::: Data shown :::

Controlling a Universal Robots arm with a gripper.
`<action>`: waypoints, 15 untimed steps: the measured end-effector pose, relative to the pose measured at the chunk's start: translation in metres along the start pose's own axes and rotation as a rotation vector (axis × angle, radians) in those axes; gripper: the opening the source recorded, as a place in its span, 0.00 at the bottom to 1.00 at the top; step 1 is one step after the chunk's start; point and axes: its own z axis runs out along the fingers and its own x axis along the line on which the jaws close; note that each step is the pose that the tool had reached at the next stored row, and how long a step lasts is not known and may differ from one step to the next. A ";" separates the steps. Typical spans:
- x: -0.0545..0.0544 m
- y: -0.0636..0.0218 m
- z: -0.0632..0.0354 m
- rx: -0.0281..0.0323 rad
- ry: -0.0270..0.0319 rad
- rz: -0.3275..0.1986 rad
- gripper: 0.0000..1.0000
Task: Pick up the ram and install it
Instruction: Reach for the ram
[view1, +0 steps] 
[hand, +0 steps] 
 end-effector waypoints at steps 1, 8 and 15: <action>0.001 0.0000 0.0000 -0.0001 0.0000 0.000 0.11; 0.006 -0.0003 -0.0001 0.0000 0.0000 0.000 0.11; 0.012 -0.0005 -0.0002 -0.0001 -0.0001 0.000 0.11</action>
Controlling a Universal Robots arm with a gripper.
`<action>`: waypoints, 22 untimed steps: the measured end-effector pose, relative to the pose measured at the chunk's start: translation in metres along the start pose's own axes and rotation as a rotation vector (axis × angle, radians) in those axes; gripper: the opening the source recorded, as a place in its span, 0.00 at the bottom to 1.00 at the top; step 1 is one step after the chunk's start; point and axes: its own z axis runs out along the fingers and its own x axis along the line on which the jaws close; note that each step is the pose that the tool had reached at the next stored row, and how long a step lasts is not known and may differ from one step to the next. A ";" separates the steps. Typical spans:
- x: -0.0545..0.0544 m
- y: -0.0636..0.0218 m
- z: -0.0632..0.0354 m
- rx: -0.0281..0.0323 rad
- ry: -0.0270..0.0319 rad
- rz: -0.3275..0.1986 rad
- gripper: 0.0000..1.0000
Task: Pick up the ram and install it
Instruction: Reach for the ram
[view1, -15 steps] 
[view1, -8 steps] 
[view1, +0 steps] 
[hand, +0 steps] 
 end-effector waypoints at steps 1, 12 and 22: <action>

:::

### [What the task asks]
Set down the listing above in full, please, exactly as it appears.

### [Result of the exercise]
Controlling a Universal Robots arm with a gripper.
`<action>`: waypoints, 15 untimed steps: the measured end-effector pose, relative to the pose measured at the chunk's start: translation in metres along the start pose's own axes and rotation as a rotation vector (axis × angle, radians) in those axes; gripper: the opening the source recorded, as a place in its span, 0.00 at the bottom to 1.00 at the top; step 1 is one step after the chunk's start; point and axes: its own z axis runs out along the fingers and its own x axis along the line on which the jaws close; note that each step is the pose that the tool had reached at the next stored row, and how long a step lasts is not known and may differ from one step to the next. A ";" separates the steps. Typical spans:
- x: -0.0545..0.0544 m
- y: -0.0636..0.0218 m
- z: -0.0632..0.0354 m
- rx: -0.0281..0.0323 rad
- ry: -0.0270..0.0319 rad
- rz: -0.3275..0.1986 rad
- gripper: 0.0000..1.0000
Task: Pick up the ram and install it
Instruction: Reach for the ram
[view1, +0 steps] 
[hand, +0 steps] 
 end-effector waypoints at steps 1, 8 and 15: <action>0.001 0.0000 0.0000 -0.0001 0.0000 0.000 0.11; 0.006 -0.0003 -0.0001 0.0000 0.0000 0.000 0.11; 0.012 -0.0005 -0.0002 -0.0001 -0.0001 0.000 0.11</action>
Controlling a Universal Robots arm with a gripper.
`<action>`: waypoints, 22 untimed steps: the measured end-effector pose, relative to the pose measured at the chunk's start: translation in metres along the start pose's own axes and rotation as a rotation vector (axis × angle, radians) in those axes; gripper: the opening the source recorded, as a place in its span, 0.00 at the bottom to 1.00 at the top; step 1 is one step after the chunk's start; point and axes: its own z axis runs out along the fingers and its own x axis along the line on which the jaws close; note that each step is the pose that the tool had reached at the next stored row, and how long a step lasts is not known and may differ from one step to the next. A ";" separates the steps. Typical spans:
- x: -0.0545..0.0544 m
- y: -0.0636..0.0218 m
- z: -0.0632..0.0354 m
- rx: -0.0281..0.0323 rad
- ry: -0.0270..0.0319 rad
- rz: -0.3275..0.1986 rad
- gripper: 0.0000..1.0000
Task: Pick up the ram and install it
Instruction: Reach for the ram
[view1, -15 steps] 
[view1, -8 steps] 
[view1, +0 steps] 
[hand, +0 steps] 
 end-effector waypoints at steps 1, 12 and 22: <action>

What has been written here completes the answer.